4.1. Experiment for Different Operating Ranges

The first experiment was designed to test whether the proposed method is practical for different operating ranges. As shown in Figure 6, the RGB-D sensor used in this experiment was the Structural Sensor [40], which can be fitted to an iPad, an iPhone, or other mobile instruments. First, the distortion error of the IR camera was calibrated using the method proposed in [36]. Table 1 gives the calibration parameters for both radial and tangential distortions.
The effect of the calibration is demonstrated in Figure 7, where the projected point clouds of a plane wall for both uncalibrated and calibrated systems are plotted.

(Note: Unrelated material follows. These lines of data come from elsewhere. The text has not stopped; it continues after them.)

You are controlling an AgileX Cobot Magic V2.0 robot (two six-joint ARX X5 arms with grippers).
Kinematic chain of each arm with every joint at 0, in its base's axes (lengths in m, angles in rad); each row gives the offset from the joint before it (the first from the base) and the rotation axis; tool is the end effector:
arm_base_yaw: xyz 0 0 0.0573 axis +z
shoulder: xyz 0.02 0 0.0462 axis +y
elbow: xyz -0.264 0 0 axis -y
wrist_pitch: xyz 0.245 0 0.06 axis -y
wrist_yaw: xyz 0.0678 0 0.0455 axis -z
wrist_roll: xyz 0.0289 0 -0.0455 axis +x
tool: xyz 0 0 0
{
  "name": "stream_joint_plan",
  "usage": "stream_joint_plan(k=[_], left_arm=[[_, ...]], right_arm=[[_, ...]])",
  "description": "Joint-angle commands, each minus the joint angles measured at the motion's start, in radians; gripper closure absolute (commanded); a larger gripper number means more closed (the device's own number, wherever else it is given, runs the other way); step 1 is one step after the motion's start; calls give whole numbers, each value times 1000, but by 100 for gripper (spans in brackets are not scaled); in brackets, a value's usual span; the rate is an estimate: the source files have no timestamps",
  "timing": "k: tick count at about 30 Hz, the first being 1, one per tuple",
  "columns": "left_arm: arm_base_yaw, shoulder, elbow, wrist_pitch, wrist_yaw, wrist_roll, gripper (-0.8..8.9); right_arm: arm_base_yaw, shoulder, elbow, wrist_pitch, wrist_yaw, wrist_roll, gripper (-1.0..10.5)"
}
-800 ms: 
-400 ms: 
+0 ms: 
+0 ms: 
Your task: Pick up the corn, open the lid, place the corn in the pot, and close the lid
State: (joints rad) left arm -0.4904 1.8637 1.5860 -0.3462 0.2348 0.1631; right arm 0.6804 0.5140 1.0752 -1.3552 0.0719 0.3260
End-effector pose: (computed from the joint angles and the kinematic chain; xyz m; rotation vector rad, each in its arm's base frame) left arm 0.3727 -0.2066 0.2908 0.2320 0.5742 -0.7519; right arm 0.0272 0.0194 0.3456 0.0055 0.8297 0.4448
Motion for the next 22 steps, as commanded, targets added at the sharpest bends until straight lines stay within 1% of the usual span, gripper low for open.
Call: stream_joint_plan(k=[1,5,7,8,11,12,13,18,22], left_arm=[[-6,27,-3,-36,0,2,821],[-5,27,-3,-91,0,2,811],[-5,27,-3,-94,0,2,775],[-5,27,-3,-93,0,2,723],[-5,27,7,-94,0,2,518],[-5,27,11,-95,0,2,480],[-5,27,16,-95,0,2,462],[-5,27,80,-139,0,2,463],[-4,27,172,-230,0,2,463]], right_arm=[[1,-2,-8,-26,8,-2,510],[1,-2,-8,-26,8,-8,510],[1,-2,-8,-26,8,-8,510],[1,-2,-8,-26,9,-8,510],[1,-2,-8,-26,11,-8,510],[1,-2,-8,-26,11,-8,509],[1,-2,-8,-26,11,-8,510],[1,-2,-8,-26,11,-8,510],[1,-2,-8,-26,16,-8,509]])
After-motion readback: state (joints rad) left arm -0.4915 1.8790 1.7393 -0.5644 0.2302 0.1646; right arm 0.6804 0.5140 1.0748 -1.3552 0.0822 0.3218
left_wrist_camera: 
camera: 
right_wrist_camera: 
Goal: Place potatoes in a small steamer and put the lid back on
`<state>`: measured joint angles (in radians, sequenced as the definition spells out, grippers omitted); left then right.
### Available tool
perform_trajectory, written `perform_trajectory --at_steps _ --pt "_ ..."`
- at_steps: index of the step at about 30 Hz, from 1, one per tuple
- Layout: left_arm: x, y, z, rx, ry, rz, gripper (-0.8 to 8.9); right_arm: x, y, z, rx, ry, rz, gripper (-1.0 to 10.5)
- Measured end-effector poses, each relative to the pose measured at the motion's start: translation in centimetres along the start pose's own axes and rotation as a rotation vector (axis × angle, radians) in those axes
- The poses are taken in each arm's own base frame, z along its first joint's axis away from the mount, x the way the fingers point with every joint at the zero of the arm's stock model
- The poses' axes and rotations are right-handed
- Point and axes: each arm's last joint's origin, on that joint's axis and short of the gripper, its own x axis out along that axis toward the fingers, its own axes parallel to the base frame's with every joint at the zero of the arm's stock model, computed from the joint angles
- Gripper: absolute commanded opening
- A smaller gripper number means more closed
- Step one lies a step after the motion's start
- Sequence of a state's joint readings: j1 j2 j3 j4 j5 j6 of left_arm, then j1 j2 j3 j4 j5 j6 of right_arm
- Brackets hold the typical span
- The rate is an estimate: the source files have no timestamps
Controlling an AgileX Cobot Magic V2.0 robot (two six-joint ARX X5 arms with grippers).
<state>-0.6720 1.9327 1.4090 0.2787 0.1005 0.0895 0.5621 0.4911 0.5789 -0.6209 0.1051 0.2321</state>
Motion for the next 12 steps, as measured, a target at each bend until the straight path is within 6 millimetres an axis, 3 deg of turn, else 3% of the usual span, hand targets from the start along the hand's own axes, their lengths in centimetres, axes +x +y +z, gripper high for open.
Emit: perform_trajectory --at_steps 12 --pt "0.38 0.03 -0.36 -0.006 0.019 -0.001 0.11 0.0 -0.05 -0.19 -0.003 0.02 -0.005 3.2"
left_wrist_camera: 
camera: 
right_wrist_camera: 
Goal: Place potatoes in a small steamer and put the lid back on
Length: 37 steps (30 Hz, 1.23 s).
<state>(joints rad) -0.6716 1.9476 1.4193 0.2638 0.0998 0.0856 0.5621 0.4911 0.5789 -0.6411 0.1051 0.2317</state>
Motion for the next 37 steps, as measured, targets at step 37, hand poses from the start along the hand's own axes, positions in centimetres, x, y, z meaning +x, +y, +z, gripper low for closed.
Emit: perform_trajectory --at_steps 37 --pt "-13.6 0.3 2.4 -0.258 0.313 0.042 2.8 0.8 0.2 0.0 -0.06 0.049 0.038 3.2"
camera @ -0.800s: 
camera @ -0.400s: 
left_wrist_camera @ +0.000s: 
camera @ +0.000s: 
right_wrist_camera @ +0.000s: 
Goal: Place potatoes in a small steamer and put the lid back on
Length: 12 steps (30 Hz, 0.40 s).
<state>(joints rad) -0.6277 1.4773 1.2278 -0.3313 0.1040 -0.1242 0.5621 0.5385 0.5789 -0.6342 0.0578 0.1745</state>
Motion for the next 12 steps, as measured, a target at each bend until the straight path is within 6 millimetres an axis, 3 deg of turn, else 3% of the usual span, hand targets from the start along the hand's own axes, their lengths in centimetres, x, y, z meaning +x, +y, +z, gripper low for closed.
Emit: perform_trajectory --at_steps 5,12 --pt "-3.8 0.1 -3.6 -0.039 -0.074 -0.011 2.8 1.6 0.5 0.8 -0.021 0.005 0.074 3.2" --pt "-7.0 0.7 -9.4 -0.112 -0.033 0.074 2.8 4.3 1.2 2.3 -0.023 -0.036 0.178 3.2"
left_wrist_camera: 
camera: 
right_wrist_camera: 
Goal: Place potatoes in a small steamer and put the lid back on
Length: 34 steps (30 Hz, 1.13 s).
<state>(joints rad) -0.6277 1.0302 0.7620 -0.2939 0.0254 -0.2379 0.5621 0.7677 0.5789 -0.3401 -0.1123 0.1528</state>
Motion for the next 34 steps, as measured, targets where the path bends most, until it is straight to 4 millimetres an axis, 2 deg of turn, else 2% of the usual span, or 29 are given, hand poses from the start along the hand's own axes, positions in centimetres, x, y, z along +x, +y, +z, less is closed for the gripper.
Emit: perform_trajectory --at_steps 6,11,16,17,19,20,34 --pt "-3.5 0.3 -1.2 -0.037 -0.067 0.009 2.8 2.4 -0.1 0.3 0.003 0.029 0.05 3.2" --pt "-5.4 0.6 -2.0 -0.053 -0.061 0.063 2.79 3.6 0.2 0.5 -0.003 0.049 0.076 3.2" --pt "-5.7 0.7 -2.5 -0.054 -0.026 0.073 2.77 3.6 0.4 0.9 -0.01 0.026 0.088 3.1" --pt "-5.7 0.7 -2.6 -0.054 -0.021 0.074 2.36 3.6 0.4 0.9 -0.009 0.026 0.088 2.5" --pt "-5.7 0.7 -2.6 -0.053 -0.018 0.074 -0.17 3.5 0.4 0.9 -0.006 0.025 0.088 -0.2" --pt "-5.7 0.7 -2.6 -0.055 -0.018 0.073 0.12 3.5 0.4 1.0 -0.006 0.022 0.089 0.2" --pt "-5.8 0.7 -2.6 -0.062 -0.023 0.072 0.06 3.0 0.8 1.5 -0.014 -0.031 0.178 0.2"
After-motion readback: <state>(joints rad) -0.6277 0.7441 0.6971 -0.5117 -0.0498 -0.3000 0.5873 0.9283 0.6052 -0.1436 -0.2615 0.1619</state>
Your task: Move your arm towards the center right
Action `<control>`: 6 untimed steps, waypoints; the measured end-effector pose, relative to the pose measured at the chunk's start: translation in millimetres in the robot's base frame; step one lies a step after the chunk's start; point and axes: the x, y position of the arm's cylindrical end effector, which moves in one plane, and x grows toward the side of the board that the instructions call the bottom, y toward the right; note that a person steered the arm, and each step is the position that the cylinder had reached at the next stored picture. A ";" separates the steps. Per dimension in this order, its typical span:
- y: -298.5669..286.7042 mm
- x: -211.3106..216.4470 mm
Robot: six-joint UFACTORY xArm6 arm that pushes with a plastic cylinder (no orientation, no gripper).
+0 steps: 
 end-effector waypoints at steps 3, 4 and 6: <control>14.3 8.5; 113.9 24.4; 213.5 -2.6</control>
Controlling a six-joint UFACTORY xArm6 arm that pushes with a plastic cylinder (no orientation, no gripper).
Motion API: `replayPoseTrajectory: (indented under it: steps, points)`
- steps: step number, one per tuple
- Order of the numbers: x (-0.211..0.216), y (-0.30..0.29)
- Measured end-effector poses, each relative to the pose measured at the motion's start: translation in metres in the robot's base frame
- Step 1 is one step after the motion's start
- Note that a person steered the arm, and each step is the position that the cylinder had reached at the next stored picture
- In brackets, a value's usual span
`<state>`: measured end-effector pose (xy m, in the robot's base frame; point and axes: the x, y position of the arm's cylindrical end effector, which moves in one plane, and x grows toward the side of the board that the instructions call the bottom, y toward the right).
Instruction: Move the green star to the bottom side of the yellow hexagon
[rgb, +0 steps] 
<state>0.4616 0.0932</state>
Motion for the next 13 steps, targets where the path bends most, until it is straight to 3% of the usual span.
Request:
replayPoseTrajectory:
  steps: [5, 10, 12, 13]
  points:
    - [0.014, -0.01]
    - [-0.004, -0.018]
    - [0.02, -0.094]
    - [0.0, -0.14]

The improvement in the calibrated depth can be clearly seen as the wall should be a straight line after projection to the floor. Additionally, the quantitative analysis of the depth calibration in the different operating ranges and different areas of the frame is shown in Figure 8. The illustration of the center area and edge area is shown in Figure 9. The accuracy of the depth measurement improved significantly with the calibration operation, especially for the far range and edge area.
The test field and the equipment setup for the data collection are shown in Figure 10. The identifiable control points with known coordinates were distributed on the wall plane with the ground truth obtained by the total station. In our test, the dataset was captured at three different ranges—close range (1.23 m), middle range (2.47 m), and far range (4.31 m)—while the camera was arranged substantially parallel to the wall plane. Then, different cost functions, as discussed in Section 3, were used to fit the wall plane. The “true plane” parameters were obtained from the surveyed coordinates of the control points.
For each operating range, we captured 20 datasets for evaluation. Table 2 shows the mean values of the metrics and the standard deviation for the different cost functions and operating ranges. The performances of the perpendicular-based and normal-based method were similar because their values are approximate when the camera plane is parallel to the observed wall plane. For the close range and middle range, when the error of a point in the edge area is not very large, the radial-based method is practical to refine the plane fitting result in terms of both angle and distance, but it is not helpful for the far range because this type of error is distance-related. However, our proposed method, using the radial offset and the weighted cost function, demonstrated higher robustness and is practicable for all three test datasets. In particular, this method reduced the angle error by about one degree. The reason for this is that the weighted cost function mitigates the influence of noisy points. Considering that the noise and error of the depth measurement increases with the operating range, this experiment also demonstrated that the proposed method is effective and practical for datasets with different levels of noise and error.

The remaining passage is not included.